The recognition of it straightway opens wide the door to hope and love; and such persons are, as we fancy they always will be, the nucleus of a Church. Their particular phase of doubt, of philosophic uncertainty, has been the secret of millions of good Christians, multitudes of worthy priests. They knit themselves to believers, in various degrees, of all ages. As against the purely negative action of the scientific spirit, the high-pitched Grey, the theistic Elsmere, the "ritualistic priest," the quaint Methodist Fleming, both so admirably sketched, present  perhaps no unconquerable differences. The question of the day is not between one and another of these, but in another sort of opposition, well defined by Mrs. Ward herself, between--
"Two estimates of life--the estimate which is the offspring of the scientific spirit, and which is for ever making the visible world fairer and more desirable in mortal eyes; and the estimate of Saint Augustine."
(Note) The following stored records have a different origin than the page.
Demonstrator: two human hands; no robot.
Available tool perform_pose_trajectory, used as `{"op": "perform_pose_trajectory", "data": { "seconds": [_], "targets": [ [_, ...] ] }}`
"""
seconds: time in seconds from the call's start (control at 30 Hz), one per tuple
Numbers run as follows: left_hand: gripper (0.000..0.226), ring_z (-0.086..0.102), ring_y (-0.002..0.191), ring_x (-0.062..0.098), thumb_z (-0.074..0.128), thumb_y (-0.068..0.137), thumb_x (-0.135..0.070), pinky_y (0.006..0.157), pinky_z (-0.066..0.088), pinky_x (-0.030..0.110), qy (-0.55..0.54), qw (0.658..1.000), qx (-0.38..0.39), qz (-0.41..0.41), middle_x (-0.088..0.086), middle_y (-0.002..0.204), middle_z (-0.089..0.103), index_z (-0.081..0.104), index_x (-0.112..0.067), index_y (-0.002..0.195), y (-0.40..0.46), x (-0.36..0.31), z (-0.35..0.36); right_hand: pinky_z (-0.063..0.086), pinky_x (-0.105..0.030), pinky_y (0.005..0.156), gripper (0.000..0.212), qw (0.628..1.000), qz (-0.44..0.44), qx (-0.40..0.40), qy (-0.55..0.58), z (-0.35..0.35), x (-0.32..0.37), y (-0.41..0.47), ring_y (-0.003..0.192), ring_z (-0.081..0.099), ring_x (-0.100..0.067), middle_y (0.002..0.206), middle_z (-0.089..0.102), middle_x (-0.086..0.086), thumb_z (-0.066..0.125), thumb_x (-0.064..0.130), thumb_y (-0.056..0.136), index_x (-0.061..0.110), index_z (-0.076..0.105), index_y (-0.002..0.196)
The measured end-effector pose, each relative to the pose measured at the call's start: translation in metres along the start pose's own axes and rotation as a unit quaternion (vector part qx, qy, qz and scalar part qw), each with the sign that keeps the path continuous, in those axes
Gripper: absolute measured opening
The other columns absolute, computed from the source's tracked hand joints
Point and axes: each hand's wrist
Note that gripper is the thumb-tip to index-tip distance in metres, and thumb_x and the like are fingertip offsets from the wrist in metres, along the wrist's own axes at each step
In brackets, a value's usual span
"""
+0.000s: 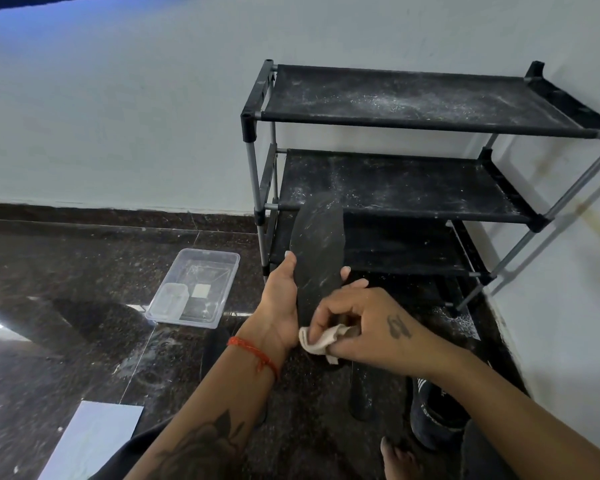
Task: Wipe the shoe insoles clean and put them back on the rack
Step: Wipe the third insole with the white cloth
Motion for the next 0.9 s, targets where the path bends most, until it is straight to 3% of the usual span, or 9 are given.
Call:
{"op": "perform_pose_trajectory", "data": {
  "seconds": [0.13,0.23,0.33,0.43,0.63,0.7,0.77,0.83,0.9],
  "targets": [
    [0.07,0.07,0.076,0.04,0.023,0.097,-0.059,0.067,0.057,0.047,-0.002,1.0,0.012,-0.002,0.021,0.094,0.062,0.055,-0.001,0.121,0.002,0.001,-0.002,0.047,-0.023,0.068,0.018,0.983,-0.012,0.041,-0.18,-0.014,-0.016,-0.004,0.076,0.059,-0.006,0.076,0.066,0.011,0.067,0.012,0.066,0.029,0.072,0.07],
    [0.067,0.07,0.068,0.036,0.024,0.098,-0.056,0.057,0.058,0.043,0.01,1.0,0.003,0.003,0.021,0.096,0.061,0.051,-0.003,0.13,0.002,-0.002,-0.002,0.043,-0.019,0.056,0.022,0.946,-0.01,-0.076,-0.314,-0.023,-0.029,-0.008,0.075,0.063,-0.008,0.081,0.065,0.013,0.066,0.011,0.063,0.032,0.07,0.069],
    [0.06,0.069,0.064,0.029,0.028,0.099,-0.048,0.054,0.058,0.038,0.017,1.0,-0.004,0.02,0.021,0.086,0.068,0.06,0.0,0.115,0.0,-0.002,0.0,0.048,-0.017,0.059,0.021,0.971,0.0,-0.191,-0.147,-0.02,-0.023,-0.006,0.075,0.064,-0.004,0.077,0.065,0.011,0.073,0.005,0.066,0.024,0.072,0.074],
    [0.06,0.069,0.072,0.032,0.029,0.098,-0.051,0.067,0.059,0.042,0.015,1.0,-0.007,0.014,0.022,0.088,0.067,0.059,-0.001,0.113,0.002,-0.001,-0.001,0.05,-0.019,0.067,0.016,0.998,0.006,-0.065,0.016,-0.008,-0.006,-0.005,0.076,0.065,-0.007,0.077,0.068,0.008,0.077,0.009,0.071,0.021,0.073,0.081],
    [0.067,0.067,0.084,0.041,0.027,0.097,-0.057,0.074,0.052,0.047,-0.007,1.0,-0.009,-0.012,0.021,0.094,0.062,0.052,-0.003,0.125,0.004,0.001,-0.003,0.05,-0.023,0.075,0.023,0.993,0.005,0.09,-0.071,-0.015,-0.011,-0.005,0.079,0.063,-0.006,0.08,0.068,0.013,0.069,0.004,0.07,0.025,0.075,0.076],
    [0.065,0.069,0.08,0.04,0.029,0.096,-0.055,0.068,0.057,0.045,0.0,1.0,-0.007,-0.01,0.021,0.093,0.063,0.052,-0.002,0.127,0.004,0.001,-0.002,0.049,-0.023,0.069,0.024,0.978,0.003,0.045,-0.204,-0.022,-0.02,-0.007,0.078,0.061,-0.001,0.077,0.065,0.021,0.066,0.01,0.067,0.031,0.074,0.075],
    [0.06,0.07,0.07,0.038,0.032,0.097,-0.049,0.058,0.059,0.043,-0.001,1.0,-0.014,-0.002,0.023,0.09,0.063,0.054,0.0,0.123,0.004,0.0,-0.002,0.043,-0.021,0.061,0.026,0.951,-0.004,-0.081,-0.299,-0.027,-0.029,-0.008,0.074,0.061,-0.003,0.076,0.06,0.022,0.064,0.011,0.064,0.034,0.073,0.072],
    [0.055,0.07,0.064,0.032,0.032,0.098,-0.044,0.055,0.058,0.038,0.009,1.0,-0.007,0.02,0.022,0.083,0.066,0.059,0.001,0.112,0.004,-0.001,-0.001,0.044,-0.018,0.059,0.028,0.96,0.0,-0.175,-0.217,-0.025,-0.026,-0.007,0.073,0.061,-0.003,0.079,0.063,0.018,0.068,0.006,0.065,0.033,0.073,0.073],
    [0.054,0.068,0.064,0.028,0.031,0.097,-0.045,0.056,0.058,0.035,0.02,0.999,-0.005,0.033,0.02,0.079,0.067,0.061,-0.001,0.103,0.004,-0.001,0.0,0.049,-0.019,0.063,0.024,0.987,-0.006,-0.147,-0.064,-0.019,-0.015,-0.006,0.075,0.063,-0.003,0.079,0.068,0.012,0.076,0.006,0.068,0.026,0.074,0.08]
  ]
}}
Point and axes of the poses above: each hand's wrist, its own y-axis towards the middle knuckle, its own z-axis out of the palm, x = y × z
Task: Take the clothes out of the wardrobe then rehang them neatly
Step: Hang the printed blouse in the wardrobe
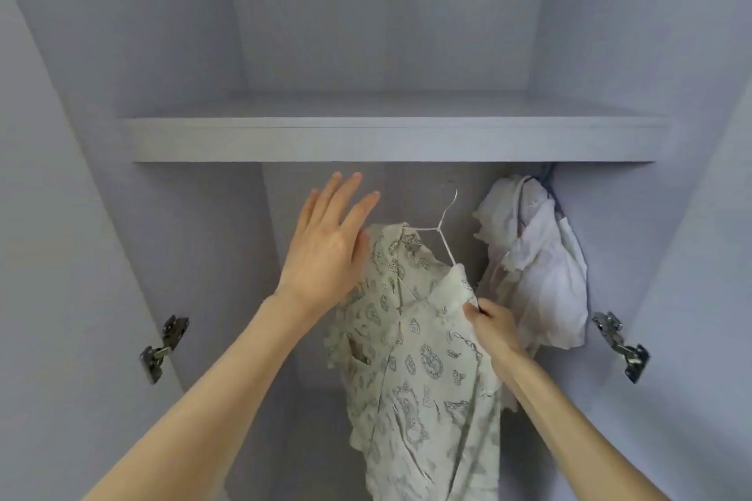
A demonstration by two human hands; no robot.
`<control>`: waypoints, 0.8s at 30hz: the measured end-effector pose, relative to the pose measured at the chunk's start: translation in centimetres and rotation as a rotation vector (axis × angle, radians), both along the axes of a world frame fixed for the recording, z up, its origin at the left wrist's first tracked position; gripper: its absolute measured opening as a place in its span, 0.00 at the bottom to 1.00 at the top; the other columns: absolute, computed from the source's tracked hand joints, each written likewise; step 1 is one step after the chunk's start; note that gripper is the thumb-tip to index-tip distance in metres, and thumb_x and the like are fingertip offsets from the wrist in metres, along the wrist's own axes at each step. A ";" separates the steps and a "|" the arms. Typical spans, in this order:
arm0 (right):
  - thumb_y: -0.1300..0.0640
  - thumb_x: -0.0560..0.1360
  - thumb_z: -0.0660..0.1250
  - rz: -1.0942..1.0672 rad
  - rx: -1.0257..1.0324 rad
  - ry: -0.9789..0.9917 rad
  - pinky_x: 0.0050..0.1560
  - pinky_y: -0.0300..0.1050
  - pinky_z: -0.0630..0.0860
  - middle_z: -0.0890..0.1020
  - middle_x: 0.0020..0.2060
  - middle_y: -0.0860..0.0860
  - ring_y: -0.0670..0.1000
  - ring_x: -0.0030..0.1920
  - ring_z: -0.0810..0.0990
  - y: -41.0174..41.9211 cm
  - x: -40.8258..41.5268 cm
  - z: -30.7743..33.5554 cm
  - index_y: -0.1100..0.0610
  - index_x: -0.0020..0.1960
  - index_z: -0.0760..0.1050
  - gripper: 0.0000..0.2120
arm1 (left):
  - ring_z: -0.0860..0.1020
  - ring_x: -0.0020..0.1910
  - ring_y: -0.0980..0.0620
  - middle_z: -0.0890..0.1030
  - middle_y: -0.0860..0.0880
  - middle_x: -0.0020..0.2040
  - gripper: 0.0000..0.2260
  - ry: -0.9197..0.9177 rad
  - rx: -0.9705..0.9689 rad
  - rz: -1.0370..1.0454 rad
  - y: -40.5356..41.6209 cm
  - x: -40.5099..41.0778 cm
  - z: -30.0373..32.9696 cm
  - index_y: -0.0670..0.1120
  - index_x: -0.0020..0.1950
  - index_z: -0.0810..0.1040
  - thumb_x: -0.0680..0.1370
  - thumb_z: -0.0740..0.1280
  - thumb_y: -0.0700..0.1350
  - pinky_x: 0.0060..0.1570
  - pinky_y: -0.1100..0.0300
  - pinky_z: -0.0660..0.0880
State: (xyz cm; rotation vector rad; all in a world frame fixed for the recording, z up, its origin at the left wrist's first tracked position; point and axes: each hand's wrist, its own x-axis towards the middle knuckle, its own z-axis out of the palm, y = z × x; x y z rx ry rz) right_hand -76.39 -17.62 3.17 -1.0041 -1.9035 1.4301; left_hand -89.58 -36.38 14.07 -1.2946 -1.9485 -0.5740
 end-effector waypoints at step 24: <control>0.61 0.77 0.59 -0.253 0.033 0.100 0.45 0.47 0.72 0.76 0.38 0.57 0.55 0.41 0.74 16.2 -9.2 3.3 0.64 0.45 0.77 0.10 | 0.64 0.66 0.39 0.70 0.39 0.64 0.22 0.232 0.211 0.224 13.5 -4.3 4.0 0.48 0.70 0.67 0.77 0.63 0.52 0.66 0.38 0.57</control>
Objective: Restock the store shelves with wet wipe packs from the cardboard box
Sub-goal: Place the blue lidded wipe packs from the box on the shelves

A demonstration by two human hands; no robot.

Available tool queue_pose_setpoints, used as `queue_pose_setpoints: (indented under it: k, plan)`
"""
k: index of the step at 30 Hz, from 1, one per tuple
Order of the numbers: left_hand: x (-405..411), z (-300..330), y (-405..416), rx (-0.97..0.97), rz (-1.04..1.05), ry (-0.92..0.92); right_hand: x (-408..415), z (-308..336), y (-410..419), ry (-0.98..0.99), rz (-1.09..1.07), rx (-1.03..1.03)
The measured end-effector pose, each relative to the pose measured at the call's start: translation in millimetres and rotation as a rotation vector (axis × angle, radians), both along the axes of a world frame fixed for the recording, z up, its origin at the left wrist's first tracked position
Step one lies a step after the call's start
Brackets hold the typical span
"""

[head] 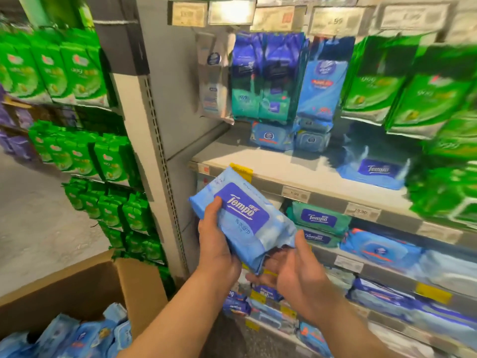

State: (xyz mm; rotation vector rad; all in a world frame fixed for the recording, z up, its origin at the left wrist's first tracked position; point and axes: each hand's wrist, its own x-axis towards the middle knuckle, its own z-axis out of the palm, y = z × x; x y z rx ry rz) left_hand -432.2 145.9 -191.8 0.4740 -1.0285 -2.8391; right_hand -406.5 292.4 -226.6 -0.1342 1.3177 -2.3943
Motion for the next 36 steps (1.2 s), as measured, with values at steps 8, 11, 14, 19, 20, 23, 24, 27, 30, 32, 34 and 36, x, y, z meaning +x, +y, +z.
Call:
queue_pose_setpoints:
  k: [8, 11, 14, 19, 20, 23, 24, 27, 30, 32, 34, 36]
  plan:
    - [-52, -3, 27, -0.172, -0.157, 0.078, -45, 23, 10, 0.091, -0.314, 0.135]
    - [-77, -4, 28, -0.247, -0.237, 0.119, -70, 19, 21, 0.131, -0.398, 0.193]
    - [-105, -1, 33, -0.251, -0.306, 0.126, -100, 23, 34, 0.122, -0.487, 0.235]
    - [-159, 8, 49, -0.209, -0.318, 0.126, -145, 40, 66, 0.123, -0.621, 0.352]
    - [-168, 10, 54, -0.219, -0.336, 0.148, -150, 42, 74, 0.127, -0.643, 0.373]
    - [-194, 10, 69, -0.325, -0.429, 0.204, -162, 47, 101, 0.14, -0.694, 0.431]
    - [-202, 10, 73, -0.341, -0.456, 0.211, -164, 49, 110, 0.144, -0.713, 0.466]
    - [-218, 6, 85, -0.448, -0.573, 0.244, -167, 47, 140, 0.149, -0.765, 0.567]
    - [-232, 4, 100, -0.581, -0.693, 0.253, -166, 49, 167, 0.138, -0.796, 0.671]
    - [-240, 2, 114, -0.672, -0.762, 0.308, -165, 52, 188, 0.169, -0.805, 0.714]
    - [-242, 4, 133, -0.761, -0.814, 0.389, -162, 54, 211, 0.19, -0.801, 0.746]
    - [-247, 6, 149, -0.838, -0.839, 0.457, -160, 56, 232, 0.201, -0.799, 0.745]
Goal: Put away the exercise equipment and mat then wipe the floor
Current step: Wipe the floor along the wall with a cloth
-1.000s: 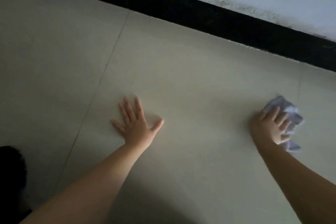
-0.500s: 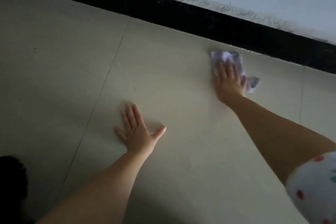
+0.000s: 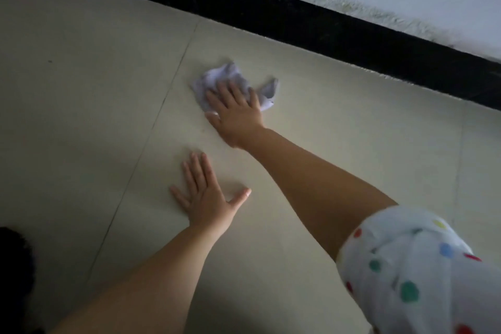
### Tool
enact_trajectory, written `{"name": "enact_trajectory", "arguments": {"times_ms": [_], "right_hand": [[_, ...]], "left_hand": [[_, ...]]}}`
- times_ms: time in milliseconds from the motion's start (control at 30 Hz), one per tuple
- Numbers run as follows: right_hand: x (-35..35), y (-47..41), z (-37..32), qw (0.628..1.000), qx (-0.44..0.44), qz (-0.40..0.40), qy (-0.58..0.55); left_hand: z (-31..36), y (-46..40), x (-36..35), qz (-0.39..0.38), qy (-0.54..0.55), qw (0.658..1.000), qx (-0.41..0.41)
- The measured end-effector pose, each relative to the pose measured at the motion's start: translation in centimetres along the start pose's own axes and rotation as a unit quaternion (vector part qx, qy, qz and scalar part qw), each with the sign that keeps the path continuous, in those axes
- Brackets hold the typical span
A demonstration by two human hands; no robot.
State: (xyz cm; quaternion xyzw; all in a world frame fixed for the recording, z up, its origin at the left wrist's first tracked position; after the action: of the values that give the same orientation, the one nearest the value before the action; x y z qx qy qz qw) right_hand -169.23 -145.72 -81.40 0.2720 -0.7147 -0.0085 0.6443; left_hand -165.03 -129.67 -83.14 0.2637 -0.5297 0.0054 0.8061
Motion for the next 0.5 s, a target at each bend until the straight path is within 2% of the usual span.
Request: {"name": "enact_trajectory", "arguments": {"times_ms": [33,100,200,333,400,433,500], "right_hand": [[0.3,-1.2,-0.9,0.999,0.042,-0.024,0.014],[1.5,-2.4,1.2,0.997,0.057,-0.026,0.035],[2.1,-1.4,11.3,0.998,-0.063,0.012,-0.004],[2.1,6.7,25.0,0.972,-0.231,0.036,-0.032],[1.9,12.3,30.7,0.938,-0.337,0.039,-0.074],[1.7,15.4,33.3,0.906,-0.406,0.048,-0.106],[0.4,20.5,37.1,0.818,-0.545,0.076,-0.17]], "left_hand": [[0.0,0.0,0.1,0.003,-0.001,1.0,-0.001],[0.0,0.0,0.3,0.01,0.002,1.0,-0.003],[-0.2,0.1,0.0,0.005,0.002,1.0,0.001],[-0.3,0.0,-0.3,0.008,-0.014,1.0,-0.004],[-0.3,-0.1,-0.5,0.006,-0.017,1.0,-0.005],[-0.3,-0.1,-0.6,0.008,-0.018,1.0,-0.006],[-0.3,-0.1,-0.5,0.016,-0.018,1.0,-0.007]]}}
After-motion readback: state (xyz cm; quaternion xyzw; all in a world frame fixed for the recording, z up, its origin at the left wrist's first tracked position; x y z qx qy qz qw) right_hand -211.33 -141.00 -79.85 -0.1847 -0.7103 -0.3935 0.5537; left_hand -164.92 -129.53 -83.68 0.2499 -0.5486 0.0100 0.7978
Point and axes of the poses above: each hand's wrist, its own y-axis away from the middle knuckle, its own x-axis out of the back of the hand, z = x × y, the point moved 7 cm from there along -y, towards the middle knuckle, and after that the axes turned 7 degrees about -x, right-handed, at the moved point
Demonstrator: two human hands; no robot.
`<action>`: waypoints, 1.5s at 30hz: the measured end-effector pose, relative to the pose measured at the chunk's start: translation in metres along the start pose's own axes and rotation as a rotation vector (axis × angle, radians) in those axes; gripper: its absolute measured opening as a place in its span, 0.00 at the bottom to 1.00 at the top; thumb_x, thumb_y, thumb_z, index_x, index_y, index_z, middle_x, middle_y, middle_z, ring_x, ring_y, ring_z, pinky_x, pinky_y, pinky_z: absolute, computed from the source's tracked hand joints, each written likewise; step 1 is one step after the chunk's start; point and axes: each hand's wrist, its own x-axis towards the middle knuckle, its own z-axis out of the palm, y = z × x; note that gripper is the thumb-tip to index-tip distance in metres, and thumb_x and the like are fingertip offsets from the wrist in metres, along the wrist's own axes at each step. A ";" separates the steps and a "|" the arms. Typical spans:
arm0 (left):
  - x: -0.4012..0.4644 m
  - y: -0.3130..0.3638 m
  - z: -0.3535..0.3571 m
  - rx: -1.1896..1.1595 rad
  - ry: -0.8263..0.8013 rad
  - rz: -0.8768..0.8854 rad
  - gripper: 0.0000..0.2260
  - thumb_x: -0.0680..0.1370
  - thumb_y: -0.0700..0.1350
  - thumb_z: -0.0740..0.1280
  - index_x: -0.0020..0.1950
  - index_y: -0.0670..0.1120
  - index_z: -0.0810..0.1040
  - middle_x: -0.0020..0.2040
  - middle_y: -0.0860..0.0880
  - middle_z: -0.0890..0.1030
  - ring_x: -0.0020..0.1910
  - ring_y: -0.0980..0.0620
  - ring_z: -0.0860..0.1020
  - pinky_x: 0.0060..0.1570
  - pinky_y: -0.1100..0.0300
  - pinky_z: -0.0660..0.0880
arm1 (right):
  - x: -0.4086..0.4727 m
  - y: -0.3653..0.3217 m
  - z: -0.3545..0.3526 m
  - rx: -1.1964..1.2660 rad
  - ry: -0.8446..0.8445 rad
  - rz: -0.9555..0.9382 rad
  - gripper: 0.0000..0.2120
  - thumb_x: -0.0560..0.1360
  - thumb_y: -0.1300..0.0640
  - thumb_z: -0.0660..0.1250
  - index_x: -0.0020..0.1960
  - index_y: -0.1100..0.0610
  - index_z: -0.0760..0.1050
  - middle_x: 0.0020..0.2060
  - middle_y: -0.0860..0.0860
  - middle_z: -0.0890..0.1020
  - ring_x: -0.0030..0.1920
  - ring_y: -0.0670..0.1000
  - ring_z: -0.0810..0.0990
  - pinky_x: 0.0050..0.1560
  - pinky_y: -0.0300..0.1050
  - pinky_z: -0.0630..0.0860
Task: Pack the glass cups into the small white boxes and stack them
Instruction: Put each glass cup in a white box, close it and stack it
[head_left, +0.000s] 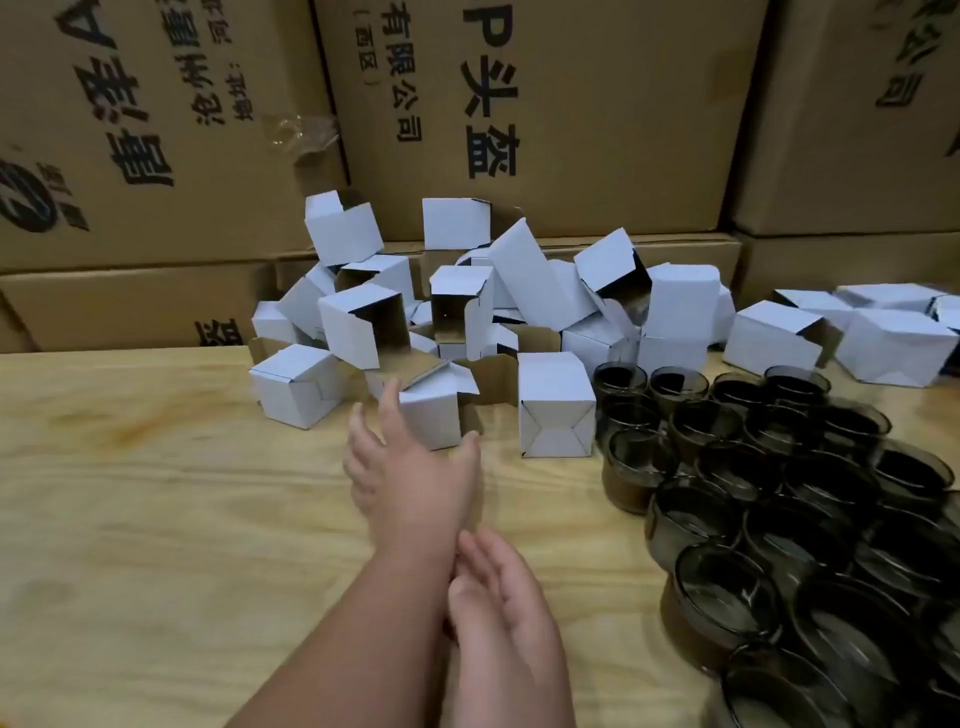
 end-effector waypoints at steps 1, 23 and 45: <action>0.005 0.000 0.001 0.014 0.000 0.008 0.41 0.71 0.61 0.75 0.78 0.66 0.53 0.82 0.49 0.52 0.79 0.41 0.54 0.74 0.40 0.61 | 0.002 0.002 -0.001 -0.013 -0.013 -0.004 0.23 0.76 0.78 0.60 0.54 0.52 0.78 0.53 0.50 0.85 0.56 0.46 0.83 0.66 0.48 0.75; 0.011 -0.010 0.004 -0.349 0.060 -0.035 0.40 0.70 0.55 0.77 0.75 0.60 0.58 0.73 0.51 0.68 0.63 0.53 0.71 0.59 0.57 0.67 | 0.002 0.011 -0.012 -0.193 -0.020 -0.188 0.27 0.74 0.75 0.66 0.62 0.47 0.80 0.41 0.54 0.86 0.31 0.47 0.78 0.37 0.39 0.75; -0.127 -0.016 -0.082 -0.742 -0.448 0.041 0.30 0.65 0.69 0.70 0.66 0.60 0.77 0.66 0.47 0.79 0.63 0.49 0.80 0.66 0.40 0.75 | -0.053 -0.015 -0.061 -0.377 -0.085 -0.412 0.34 0.65 0.32 0.65 0.72 0.29 0.66 0.69 0.40 0.77 0.69 0.39 0.74 0.72 0.51 0.71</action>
To us, the belief in God, in goodness at all, in the story of Bethlehem, does not rest on evidence so diverse in character and force as Mrs. Ward supposes. At his death Elsmere has started what to us would be a most unattractive place of worship, where he preaches an admirable sermon on the purely human aspect of the life of Christ. But we think there would be very few such sermons in the new church or chapel, for the interest of that life could hardly be very varied, when all such sayings as that "though He was rich, for our sakes He became poor" have ceased to be applicable to it. It is the infinite nature of Christ which has led to such diversities of genius in preaching as St. Francis, and Taylor, and Wesley.
 And after all we fear we have been unjust to Mrs. Ward's work. If so, we should read once more, and advise our readers to read, the profoundly thought and delicately felt chapter--chapter forty-three in her third volume--in which she describes the final spiritual reunion, on a basis of honestly diverse opinion, of the husband and wife. Her view, we think, could hardly have been presented more attractively. For ourselves we can only thank her for pleasure and profit in the reading of her book, which has refreshed actually the first and deepest springs of feeling, while it has charmed the literary sense.